Zhu Guangming, Jiang Bin, Tong Liz, Xie Yuan, Zaharchuk Greg, Wintermark Max
Neuroradiology Section, Department of Radiology, Stanford Healthcare, Stanford, CA, United States.
Front Neurol. 2019 Aug 14;10:869. doi: 10.3389/fneur.2019.00869. eCollection 2019.

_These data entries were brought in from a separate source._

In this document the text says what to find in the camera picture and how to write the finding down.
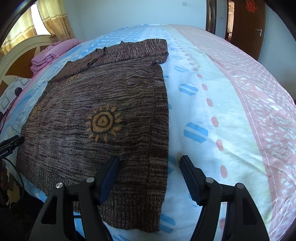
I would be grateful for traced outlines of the brown knitted sun-pattern sweater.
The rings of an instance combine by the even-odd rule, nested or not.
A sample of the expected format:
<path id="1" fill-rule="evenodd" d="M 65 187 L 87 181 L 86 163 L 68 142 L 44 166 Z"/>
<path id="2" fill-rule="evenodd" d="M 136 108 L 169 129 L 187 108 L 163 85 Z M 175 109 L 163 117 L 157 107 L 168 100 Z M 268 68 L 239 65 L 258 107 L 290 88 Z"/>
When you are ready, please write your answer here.
<path id="1" fill-rule="evenodd" d="M 49 194 L 57 182 L 79 183 L 118 156 L 102 219 L 115 228 L 157 232 L 168 178 L 169 108 L 161 68 L 168 54 L 166 40 L 146 39 L 67 62 L 22 126 L 19 172 Z"/>

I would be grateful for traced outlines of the patterned white grey pillow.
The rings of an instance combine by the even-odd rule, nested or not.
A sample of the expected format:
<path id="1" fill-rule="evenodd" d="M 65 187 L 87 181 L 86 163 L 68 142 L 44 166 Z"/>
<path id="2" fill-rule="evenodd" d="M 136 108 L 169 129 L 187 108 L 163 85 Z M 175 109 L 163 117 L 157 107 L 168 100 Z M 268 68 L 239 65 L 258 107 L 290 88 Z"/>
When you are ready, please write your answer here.
<path id="1" fill-rule="evenodd" d="M 8 113 L 12 108 L 12 105 L 30 81 L 31 78 L 16 76 L 13 78 L 12 83 L 8 85 L 6 90 L 1 95 L 1 131 L 3 129 Z"/>

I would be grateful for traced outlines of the cream wooden headboard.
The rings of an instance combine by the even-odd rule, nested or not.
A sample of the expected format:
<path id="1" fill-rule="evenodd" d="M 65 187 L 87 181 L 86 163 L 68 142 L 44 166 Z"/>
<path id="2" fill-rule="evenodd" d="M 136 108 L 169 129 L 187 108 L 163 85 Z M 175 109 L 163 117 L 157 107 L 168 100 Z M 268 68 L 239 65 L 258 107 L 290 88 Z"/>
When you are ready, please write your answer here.
<path id="1" fill-rule="evenodd" d="M 1 60 L 1 95 L 16 76 L 32 78 L 31 60 L 52 44 L 50 35 L 38 35 L 25 39 L 13 47 Z"/>

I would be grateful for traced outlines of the folded pink quilt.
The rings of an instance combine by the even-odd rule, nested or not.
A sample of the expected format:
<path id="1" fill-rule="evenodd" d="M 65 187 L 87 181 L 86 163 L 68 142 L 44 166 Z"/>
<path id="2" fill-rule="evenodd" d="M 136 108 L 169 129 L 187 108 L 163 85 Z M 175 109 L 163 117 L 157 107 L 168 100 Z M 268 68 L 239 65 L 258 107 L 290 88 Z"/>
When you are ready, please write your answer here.
<path id="1" fill-rule="evenodd" d="M 31 60 L 32 66 L 30 67 L 30 70 L 32 71 L 33 75 L 37 75 L 52 61 L 65 54 L 79 43 L 80 41 L 77 39 L 70 39 L 66 41 L 58 41 L 49 45 Z"/>

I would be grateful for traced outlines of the blue polka dot bed blanket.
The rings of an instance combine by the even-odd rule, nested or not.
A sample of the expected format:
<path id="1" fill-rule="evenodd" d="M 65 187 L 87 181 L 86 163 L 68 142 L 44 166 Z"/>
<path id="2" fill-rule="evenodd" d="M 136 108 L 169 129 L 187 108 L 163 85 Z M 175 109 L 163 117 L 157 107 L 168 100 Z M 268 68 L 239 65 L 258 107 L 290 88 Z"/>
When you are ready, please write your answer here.
<path id="1" fill-rule="evenodd" d="M 270 239 L 281 240 L 295 220 L 295 104 L 259 62 L 200 28 L 146 24 L 77 45 L 31 81 L 11 108 L 1 139 L 20 134 L 48 81 L 68 61 L 120 42 L 151 38 L 165 39 L 169 52 L 162 64 L 170 132 L 160 230 L 111 227 L 113 239 L 190 239 L 201 208 L 191 199 L 180 172 L 180 157 L 187 155 L 219 183 L 243 183 Z"/>

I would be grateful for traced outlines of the yellow patterned curtain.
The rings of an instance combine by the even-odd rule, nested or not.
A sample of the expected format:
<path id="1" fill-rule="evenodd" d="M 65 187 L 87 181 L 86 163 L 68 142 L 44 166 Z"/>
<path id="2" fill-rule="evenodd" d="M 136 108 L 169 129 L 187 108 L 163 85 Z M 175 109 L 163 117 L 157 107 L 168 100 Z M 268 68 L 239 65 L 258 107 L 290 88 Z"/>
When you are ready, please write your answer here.
<path id="1" fill-rule="evenodd" d="M 20 42 L 43 35 L 50 35 L 52 42 L 74 39 L 64 1 L 37 1 L 13 25 L 1 45 L 1 56 L 6 55 Z"/>

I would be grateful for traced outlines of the brown wooden door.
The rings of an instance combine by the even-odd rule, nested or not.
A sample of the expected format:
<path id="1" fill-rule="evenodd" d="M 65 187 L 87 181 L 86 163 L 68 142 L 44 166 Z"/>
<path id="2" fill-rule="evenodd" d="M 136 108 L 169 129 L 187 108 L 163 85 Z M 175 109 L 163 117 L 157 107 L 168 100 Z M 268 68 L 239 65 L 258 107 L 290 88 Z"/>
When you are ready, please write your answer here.
<path id="1" fill-rule="evenodd" d="M 230 43 L 250 55 L 255 60 L 259 59 L 263 37 L 259 36 L 256 29 L 265 31 L 265 2 L 254 0 L 258 10 L 255 13 L 247 11 L 246 0 L 229 1 L 234 4 L 229 7 L 233 13 L 233 24 Z"/>

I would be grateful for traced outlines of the red paper door decoration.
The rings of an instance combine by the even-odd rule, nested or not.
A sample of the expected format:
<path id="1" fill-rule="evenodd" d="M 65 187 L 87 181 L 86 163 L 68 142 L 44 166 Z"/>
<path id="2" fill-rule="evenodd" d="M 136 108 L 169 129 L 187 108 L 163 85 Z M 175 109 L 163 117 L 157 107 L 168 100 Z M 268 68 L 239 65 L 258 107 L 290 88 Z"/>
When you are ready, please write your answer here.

Many clinical applications based on deep learning and pertaining to radiology have been proposed and studied in radiology for classification, risk assessment, segmentation tasks, diagnosis, prognosis, and even prediction of therapy responses. There are many other innovative applications of AI in various technical aspects of medical imaging, particularly applied to the acquisition of images, ranging from removing image artifacts, normalizing/harmonizing images, improving image quality, lowering radiation and contrast dose, and shortening the duration of imaging studies. This article will address this topic and will seek to present an overview of deep learning applied to neuroimaging techniques.
许多基于深度学习且与放射学相关的临床应用已在放射学中被提出并研究,用于分类、风险评估、分割任务、诊断、预后,甚至治疗反应预测。人工智能在医学成像的各种技术方面还有许多其他创新应用,特别是应用于图像采集,包括去除图像伪影、图像归一化/协调、提高图像质量、降低辐射和造影剂剂量以及缩短成像研究时长。本文将探讨这一主题,并试图概述深度学习在神经成像技术中的应用。